The essential effect of a warranty deed is to make certain promises to the person to whom the property is being transferred. Theses are referred to in legal jargon as the “warranties of title”. A true warranty deed promises, in effect, that the grantor, or in other words the person who is transferring the property, has a good and proper title, that there are no liens on the property, and that there are no easements on the property so that the ownership of the property will be clear and complete.
As a practical matter, it is a rare case when any title is completely “clear and clean” in the sense of a true warranty deed. Consequentially, in every transaction the person transferring the property should be asking, “Am I making promises which I cannot keep and honor?”

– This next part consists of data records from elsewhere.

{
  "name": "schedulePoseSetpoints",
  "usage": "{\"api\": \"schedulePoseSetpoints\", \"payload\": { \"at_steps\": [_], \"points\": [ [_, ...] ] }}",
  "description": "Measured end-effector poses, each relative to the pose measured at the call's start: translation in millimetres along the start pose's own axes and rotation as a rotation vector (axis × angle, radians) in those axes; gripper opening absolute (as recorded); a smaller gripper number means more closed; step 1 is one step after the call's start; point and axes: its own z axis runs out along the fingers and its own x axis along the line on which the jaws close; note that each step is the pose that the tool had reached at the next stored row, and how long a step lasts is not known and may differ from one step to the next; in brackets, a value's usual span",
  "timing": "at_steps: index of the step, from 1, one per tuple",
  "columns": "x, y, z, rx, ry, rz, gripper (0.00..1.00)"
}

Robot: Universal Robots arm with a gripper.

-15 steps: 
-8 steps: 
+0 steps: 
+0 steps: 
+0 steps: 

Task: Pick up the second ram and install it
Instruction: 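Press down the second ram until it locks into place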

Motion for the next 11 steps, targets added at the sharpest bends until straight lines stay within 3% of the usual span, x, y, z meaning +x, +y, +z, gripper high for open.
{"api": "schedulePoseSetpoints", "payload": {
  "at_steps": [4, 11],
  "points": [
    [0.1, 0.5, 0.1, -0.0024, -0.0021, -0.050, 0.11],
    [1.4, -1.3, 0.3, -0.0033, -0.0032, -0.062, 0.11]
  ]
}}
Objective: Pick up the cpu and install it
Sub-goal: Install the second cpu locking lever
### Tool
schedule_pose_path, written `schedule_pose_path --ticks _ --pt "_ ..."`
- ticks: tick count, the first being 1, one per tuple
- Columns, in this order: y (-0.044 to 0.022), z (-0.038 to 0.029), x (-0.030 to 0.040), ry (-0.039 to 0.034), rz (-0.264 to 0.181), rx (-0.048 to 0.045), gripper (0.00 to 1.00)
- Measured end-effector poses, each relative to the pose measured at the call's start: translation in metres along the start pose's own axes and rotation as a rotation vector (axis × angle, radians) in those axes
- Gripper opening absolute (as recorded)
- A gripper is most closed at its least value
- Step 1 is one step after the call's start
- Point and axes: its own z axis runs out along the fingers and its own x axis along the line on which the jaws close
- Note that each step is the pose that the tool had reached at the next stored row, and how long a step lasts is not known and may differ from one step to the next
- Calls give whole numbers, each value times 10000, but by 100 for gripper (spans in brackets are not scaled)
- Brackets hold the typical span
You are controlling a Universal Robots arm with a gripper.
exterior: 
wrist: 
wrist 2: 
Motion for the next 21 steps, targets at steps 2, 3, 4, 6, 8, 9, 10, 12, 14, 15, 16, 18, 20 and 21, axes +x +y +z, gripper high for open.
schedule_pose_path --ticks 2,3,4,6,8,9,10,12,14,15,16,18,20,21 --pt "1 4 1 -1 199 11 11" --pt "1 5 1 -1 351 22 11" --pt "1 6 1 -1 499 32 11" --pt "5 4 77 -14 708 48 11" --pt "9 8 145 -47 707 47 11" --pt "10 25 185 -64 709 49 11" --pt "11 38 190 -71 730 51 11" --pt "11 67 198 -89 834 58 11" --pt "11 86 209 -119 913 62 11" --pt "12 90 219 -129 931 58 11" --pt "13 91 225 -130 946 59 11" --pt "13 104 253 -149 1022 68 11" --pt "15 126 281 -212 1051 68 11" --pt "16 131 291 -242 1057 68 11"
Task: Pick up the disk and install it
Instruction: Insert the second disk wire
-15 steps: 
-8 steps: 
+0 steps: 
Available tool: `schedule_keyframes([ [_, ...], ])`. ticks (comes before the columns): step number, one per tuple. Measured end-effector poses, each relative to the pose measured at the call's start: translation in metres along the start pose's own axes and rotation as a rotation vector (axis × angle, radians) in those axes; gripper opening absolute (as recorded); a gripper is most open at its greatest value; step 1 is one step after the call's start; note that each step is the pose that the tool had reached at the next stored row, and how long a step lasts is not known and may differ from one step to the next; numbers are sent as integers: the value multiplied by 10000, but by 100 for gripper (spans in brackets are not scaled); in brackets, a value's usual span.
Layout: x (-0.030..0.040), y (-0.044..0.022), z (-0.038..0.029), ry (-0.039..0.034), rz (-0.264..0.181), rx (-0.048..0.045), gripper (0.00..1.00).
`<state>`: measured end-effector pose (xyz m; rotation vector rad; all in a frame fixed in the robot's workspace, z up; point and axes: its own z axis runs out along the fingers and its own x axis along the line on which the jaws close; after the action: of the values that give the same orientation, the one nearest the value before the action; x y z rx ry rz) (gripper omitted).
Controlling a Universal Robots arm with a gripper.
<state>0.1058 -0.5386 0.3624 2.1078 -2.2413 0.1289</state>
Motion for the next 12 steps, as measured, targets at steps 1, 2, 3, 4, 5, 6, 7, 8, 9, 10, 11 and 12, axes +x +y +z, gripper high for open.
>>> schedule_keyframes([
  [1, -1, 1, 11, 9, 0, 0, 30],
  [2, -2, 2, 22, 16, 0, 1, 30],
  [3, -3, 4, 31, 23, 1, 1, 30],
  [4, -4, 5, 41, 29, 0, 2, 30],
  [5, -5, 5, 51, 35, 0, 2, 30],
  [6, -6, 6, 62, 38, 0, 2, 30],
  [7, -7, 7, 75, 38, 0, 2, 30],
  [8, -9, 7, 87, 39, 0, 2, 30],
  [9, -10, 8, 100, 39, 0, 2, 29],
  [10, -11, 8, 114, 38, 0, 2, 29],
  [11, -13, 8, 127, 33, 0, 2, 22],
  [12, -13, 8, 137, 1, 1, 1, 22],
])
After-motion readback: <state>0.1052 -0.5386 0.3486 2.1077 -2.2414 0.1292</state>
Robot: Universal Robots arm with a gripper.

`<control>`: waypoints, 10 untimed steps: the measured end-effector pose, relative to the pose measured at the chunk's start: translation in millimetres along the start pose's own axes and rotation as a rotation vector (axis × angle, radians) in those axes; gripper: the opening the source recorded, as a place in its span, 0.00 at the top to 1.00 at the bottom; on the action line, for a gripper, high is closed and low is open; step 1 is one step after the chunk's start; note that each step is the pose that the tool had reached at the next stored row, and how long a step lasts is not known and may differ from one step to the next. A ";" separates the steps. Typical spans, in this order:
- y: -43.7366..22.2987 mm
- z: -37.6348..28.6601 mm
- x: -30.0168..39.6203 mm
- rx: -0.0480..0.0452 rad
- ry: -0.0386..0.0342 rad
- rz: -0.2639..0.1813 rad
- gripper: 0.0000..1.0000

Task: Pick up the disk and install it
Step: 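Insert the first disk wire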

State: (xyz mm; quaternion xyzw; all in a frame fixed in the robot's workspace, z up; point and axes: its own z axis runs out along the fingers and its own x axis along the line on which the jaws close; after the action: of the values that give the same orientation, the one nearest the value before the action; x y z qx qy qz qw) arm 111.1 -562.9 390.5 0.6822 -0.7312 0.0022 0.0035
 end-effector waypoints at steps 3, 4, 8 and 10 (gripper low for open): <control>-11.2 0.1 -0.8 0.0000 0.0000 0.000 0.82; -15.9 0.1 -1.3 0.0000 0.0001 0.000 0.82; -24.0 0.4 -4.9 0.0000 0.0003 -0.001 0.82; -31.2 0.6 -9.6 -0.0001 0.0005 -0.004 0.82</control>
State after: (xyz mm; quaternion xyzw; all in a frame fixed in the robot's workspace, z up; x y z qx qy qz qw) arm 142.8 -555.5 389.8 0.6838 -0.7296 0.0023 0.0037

The importance of the “warranties” or in non-legal terms “promises” that are made in a warranty deed can have great significance. For example, if a warranty deed has been given and it later turns out that there are problems in title, the person giving the warranty deed may be subject to a lawsuit by the grantee in which the grantee can force that person to attempt to clear title, pay damages or otherwise bear the responsibilities for defects in title or other problems relating to the property. It may come as a surprise that if property is transferred or sold through warranty deed and there are outstanding taxes at the time of the transfer, a warranty deed could result in the grantor being liable for those taxes even though the grantor did not think that he or she would be the one paying the taxes.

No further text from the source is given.